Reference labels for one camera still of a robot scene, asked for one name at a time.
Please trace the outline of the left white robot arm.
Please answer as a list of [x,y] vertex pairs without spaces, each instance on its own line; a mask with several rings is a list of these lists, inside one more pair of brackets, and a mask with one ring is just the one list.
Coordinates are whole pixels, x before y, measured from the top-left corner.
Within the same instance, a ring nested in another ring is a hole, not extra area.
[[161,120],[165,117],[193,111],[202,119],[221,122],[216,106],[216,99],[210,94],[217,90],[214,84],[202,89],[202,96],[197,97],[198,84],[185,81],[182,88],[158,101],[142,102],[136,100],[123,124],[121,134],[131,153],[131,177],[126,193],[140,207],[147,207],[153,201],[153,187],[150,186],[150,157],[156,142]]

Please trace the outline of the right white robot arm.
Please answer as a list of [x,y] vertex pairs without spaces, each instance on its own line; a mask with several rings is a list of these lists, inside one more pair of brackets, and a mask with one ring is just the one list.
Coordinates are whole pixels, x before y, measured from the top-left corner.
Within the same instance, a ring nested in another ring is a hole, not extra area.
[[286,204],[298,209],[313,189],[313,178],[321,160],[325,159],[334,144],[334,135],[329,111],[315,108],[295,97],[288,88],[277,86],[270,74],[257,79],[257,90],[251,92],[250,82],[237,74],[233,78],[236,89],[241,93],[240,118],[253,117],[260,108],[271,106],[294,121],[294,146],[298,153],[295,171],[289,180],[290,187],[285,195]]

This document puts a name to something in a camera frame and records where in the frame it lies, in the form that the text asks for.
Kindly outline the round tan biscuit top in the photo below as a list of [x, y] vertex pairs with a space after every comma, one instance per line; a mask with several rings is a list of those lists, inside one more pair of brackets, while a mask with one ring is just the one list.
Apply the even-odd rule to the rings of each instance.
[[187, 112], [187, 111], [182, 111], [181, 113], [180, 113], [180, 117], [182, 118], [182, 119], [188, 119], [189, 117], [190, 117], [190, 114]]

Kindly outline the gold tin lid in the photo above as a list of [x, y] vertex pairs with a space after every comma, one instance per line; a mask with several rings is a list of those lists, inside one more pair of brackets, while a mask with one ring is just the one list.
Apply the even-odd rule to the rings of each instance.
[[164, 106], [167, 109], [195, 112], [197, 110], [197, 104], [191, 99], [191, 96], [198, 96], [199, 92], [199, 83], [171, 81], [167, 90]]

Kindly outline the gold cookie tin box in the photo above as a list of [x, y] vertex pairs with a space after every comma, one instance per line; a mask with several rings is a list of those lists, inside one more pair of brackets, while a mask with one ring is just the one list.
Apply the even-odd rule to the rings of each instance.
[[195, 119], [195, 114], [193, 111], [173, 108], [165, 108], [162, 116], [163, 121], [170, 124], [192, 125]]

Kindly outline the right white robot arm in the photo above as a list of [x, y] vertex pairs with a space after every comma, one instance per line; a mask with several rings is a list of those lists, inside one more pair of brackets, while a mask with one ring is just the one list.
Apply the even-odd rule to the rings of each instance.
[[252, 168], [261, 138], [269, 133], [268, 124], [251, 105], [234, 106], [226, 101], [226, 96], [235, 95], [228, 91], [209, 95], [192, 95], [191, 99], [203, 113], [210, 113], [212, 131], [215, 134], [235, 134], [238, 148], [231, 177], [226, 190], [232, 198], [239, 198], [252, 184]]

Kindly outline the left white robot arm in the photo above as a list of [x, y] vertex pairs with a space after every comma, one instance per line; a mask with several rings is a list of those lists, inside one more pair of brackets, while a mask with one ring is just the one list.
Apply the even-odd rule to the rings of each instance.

PROBLEM STATEMENT - Over the whole listing above, give the number of lines in which "gold" occurs, and no other words.

ANSWER TO THE EXERCISE - 2